Erdogan’s response to the country’s devastating earthquake on Feb. 6 was painfully slow and uncoordinated. But regimes in which power is centralized are supposed to be fast and organized. All Erdogan had to do was pick up the phone and order his commanders to dispatch NATO’s second-largest army to the badly hit cities, mobilize the bureaucracy to send much-needed aid, and deploy emergency response teams. He did not. Just minutes after the 7.8 magnitude earthquake hit 10 Turkish provinces, troops stood ready to step in and take part in search and rescue operations. Yet in the critical early hours, the order from the top never came. Nor did Turkey’s Disaster and Emergency Management Presidency (AFAD) rush to help the victims. Why?
In a brilliant book, Timothy Frye tells us that strongmen are not as strong as we all think. Being an autocrat is no easy feat. Autocratic leaders, particularly in personalist autocracies such as Turkey’s, face trade-offs. They mobilize support by promising to get things done, but the things they must do to build their one-person rule end up undermining their capacity to deliver on that promise. One of the first things strongmen do when they centralize power is weaken institutions. But weak institutions make it difficult for them to govern, which eventually undermines their strongman rule.

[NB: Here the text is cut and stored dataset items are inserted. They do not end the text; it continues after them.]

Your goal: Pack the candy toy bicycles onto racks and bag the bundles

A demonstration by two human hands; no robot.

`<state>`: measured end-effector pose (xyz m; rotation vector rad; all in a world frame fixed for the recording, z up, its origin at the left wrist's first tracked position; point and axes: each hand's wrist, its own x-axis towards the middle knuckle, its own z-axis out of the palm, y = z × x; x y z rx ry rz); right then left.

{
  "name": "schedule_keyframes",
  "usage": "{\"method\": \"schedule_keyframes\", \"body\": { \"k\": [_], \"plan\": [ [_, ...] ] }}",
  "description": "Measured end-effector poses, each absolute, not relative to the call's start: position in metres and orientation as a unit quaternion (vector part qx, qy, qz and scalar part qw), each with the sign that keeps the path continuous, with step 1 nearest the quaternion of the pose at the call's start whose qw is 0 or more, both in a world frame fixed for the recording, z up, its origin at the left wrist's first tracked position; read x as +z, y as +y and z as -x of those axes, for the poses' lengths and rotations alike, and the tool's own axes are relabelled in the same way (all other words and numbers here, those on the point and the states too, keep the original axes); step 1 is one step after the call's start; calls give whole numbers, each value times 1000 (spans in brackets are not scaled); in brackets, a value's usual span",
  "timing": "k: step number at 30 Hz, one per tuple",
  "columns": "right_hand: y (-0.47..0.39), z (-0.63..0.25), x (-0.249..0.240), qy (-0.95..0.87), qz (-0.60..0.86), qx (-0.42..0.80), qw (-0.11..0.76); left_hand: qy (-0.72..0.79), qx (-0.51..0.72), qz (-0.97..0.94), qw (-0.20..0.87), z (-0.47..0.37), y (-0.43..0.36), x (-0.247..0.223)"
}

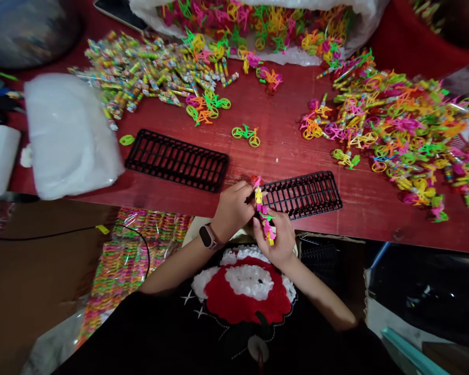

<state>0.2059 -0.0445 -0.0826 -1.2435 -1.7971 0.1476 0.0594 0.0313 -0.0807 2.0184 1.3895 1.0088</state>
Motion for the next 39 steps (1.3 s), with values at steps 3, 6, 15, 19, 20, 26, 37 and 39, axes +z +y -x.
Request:
{"method": "schedule_keyframes", "body": {
  "k": [3, 6, 15, 19, 20, 26, 37, 39],
  "plan": [
    [-44, -204, -80, -724, 516, 71, 452, 503, 368, -743, 244, -60, 31, -81],
    [-44, -204, -82, -728, 516, 64, 447, 501, 373, -745, 236, -60, 30, -82],
    [-43, -206, -88, -737, 507, 49, 445, 515, 374, -737, 228, -62, 27, -80],
    [-45, -207, -85, -728, 522, 77, 438, 514, 362, -740, 238, -60, 28, -81],
    [-46, -208, -84, -724, 524, 90, 439, 511, 359, -742, 244, -60, 29, -81],
    [-42, -240, -52, -774, 476, 235, 345, 487, 363, -738, 293, -55, 33, -75],
    [90, -426, -15, -735, 603, 43, 307, 470, 352, -761, 275, -48, 31, -78],
    [111, -440, -36, -730, 612, 29, 303, 468, 348, -766, 270, -45, 32, -77]
  ]
}}
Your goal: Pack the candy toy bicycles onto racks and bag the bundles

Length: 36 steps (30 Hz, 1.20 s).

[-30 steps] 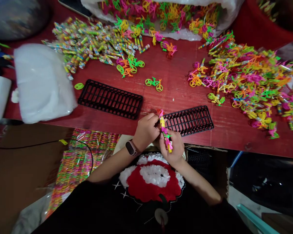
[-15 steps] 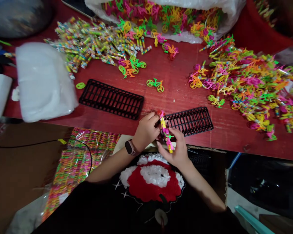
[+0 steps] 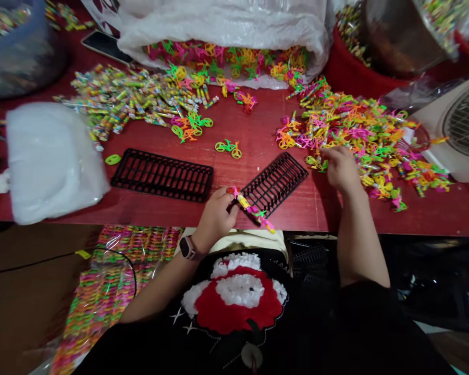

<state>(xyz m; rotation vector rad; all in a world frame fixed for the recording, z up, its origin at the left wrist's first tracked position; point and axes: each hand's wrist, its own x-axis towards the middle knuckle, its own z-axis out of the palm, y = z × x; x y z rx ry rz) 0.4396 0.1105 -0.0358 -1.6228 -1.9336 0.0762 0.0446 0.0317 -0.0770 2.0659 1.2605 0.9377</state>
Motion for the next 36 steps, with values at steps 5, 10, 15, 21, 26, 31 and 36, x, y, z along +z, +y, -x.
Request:
{"method": "schedule_keyframes", "body": {
  "k": [5, 10, 15, 21, 26, 31, 36],
  "plan": [
    [102, -424, -64, -753, 582, 28, 305, 466, 345, -770, 266, -30, 32, -70],
    [80, -420, -57, -776, 545, 100, 301, 453, 338, -771, 294, -24, 33, -66],
    [67, -413, -36, -768, 547, 134, 305, 446, 332, -780, 287, -29, 31, -70],
    [22, -312, -18, -628, 576, 328, 408, 436, 336, -785, 284, -31, 32, -73],
    [13, -239, -40, -638, 520, 389, 415, 426, 356, -783, 281, -30, 33, -74],
    [13, -230, -61, -697, 518, 296, 398, 427, 344, -785, 289, -30, 34, -76],
    [7, -233, -63, -724, 514, 242, 392, 409, 347, -791, 295, -28, 35, -74]
  ]
}}
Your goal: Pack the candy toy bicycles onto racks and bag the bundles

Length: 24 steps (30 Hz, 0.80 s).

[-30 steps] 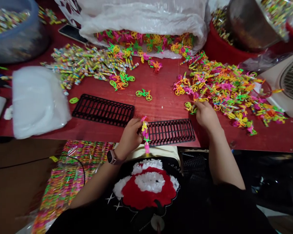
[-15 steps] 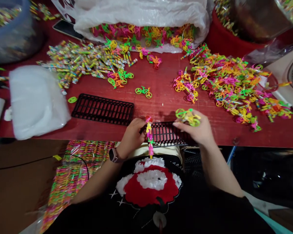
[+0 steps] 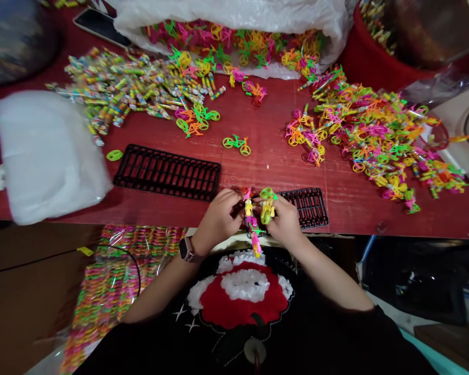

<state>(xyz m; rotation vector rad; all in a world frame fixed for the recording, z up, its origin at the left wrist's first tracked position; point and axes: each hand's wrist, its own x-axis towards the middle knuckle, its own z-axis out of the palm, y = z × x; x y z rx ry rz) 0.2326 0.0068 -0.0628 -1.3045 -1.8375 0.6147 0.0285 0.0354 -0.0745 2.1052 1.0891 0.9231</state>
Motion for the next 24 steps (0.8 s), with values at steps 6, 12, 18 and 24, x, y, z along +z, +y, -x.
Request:
{"method": "schedule_keyframes", "body": {
  "k": [6, 12, 18, 24],
  "plan": [
    [11, -231, -59, -763, 502, 198, 355, 391, 356, -792, 306, -26, 37, -72],
    [17, -232, -61, -714, 534, 236, 386, 387, 355, -794, 307, -26, 38, -70],
    [18, -239, -58, -708, 534, 281, 366, 393, 349, -794, 304, -26, 38, -71],
    [18, -240, -57, -750, 505, 260, 338, 406, 327, -789, 325, -26, 39, -70]
  ]
}}
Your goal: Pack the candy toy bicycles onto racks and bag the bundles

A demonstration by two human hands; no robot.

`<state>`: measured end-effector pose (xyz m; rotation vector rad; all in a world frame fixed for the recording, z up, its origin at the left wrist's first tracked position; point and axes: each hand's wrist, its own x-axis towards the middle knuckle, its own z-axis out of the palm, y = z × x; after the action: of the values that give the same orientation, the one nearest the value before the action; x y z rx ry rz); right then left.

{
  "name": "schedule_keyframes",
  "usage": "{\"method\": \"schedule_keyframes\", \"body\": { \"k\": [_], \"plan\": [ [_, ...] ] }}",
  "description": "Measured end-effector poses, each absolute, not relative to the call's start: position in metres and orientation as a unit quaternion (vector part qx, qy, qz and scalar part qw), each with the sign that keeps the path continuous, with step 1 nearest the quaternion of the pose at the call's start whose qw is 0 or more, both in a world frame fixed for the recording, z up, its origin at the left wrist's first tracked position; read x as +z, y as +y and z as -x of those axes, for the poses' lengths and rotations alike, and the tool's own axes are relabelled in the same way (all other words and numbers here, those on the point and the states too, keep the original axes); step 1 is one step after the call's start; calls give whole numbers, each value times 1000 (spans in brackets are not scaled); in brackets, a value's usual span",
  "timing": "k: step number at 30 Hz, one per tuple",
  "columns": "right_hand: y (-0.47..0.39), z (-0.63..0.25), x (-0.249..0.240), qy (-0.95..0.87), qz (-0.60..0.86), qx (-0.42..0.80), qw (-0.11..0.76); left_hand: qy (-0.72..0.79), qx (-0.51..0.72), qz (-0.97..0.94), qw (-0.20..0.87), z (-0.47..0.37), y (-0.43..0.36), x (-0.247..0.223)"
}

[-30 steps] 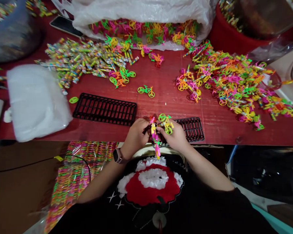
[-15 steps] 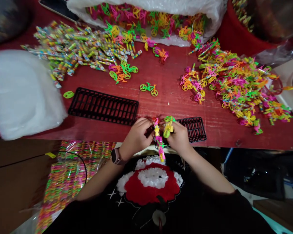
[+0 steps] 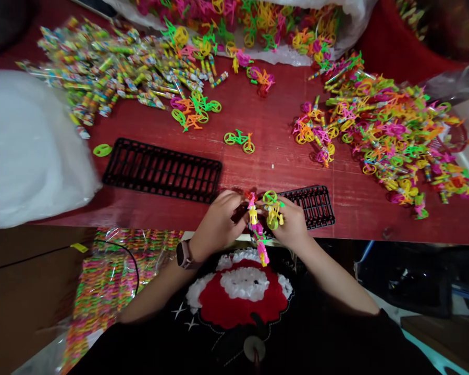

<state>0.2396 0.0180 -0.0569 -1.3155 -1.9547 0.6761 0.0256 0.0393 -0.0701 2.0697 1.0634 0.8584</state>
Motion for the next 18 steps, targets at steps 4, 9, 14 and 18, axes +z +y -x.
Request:
{"method": "schedule_keyframes", "body": {
  "k": [4, 9, 14, 18],
  "plan": [
    [21, -235, -56, -794, 482, 205, 307, 405, 323, -788, 331, -26, 40, -69],
    [26, -231, -54, -813, 485, 193, 258, 403, 327, -787, 333, -26, 40, -68],
    [28, -230, -57, -810, 495, 194, 249, 394, 333, -790, 330, -26, 40, -71],
    [27, -225, -54, -795, 508, 221, 245, 391, 342, -789, 328, -26, 39, -73]
  ]
}}
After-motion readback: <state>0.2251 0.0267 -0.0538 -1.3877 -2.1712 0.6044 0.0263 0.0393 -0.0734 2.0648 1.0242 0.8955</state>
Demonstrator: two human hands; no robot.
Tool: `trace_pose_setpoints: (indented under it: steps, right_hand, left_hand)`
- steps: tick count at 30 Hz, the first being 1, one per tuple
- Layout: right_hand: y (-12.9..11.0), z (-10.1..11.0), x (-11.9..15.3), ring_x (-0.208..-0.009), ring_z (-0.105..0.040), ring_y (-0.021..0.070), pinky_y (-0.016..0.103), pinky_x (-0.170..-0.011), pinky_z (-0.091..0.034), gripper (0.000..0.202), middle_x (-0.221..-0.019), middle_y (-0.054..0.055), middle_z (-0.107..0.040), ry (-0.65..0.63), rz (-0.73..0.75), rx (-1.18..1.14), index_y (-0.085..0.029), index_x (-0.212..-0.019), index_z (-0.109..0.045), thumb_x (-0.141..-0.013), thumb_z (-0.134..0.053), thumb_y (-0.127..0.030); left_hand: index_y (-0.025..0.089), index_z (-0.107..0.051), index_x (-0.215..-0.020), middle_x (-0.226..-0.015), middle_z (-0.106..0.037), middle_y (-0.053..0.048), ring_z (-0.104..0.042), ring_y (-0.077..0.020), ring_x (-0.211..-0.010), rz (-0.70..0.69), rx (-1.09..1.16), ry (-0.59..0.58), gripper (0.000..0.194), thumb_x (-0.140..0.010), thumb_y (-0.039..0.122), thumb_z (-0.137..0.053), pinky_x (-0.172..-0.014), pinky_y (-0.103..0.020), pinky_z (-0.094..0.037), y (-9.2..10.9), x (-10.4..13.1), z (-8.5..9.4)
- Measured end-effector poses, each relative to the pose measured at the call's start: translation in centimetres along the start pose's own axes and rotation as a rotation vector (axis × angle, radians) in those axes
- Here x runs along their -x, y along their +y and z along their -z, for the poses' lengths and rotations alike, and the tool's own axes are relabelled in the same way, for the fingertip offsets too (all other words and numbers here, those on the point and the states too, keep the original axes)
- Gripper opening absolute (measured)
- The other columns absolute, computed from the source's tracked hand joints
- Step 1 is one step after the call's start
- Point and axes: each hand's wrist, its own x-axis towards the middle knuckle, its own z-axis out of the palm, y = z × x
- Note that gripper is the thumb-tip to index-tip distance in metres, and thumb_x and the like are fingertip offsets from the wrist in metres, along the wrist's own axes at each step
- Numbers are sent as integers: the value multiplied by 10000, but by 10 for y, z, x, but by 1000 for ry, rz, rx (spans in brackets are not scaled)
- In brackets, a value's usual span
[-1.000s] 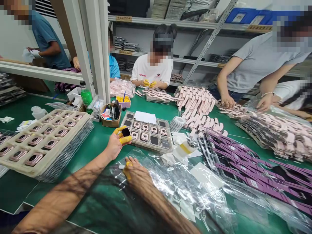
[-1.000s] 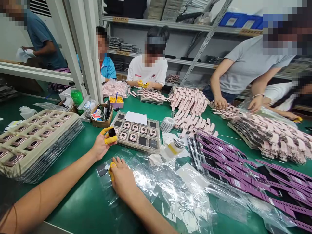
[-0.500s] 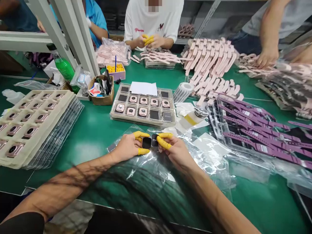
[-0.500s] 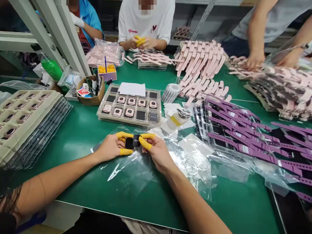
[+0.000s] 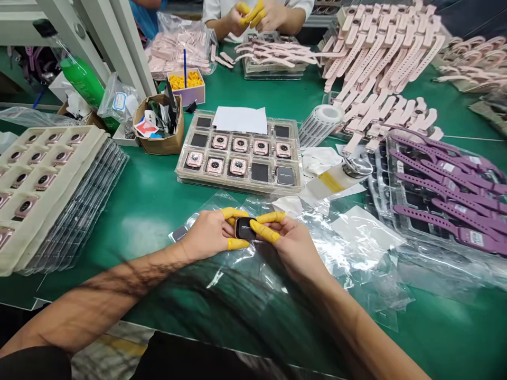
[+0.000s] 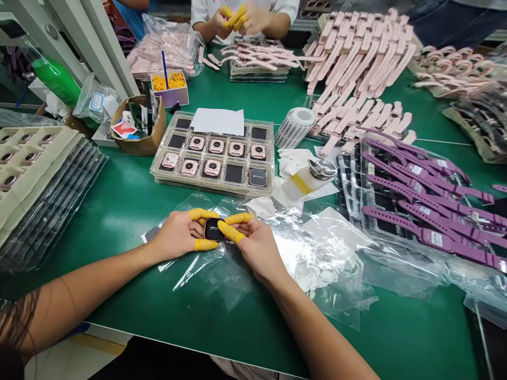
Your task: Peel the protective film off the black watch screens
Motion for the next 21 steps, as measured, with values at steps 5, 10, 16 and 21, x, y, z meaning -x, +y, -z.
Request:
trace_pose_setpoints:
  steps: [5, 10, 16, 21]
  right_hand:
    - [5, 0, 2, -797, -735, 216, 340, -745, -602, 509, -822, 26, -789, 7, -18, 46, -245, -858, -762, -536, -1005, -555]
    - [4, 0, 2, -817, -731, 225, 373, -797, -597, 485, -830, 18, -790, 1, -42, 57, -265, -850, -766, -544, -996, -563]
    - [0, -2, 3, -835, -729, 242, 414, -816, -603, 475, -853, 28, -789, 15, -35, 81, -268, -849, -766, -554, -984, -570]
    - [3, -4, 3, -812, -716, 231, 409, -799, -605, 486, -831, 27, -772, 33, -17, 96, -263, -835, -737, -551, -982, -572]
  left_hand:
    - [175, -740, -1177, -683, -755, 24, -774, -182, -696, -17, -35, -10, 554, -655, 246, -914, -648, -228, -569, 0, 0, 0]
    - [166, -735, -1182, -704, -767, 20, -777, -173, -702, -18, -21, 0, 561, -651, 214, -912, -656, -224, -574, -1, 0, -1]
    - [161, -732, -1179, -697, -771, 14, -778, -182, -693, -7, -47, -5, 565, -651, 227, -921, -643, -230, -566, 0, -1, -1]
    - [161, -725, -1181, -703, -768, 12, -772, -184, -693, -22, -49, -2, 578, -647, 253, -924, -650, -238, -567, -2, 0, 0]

Erdogan, in his 20 years at the helm, has hollowed out the country’s institutions and placed incompetent loyalists in key positions to centralize power in his own hands. This made Erdogan the strongest man in the country but left the state barely functioning. One of the most striking examples of institutional erosion is Erdogan’s suppression of the Turkish military, which went far beyond the legitimate aim of limiting the generals’ role in politics.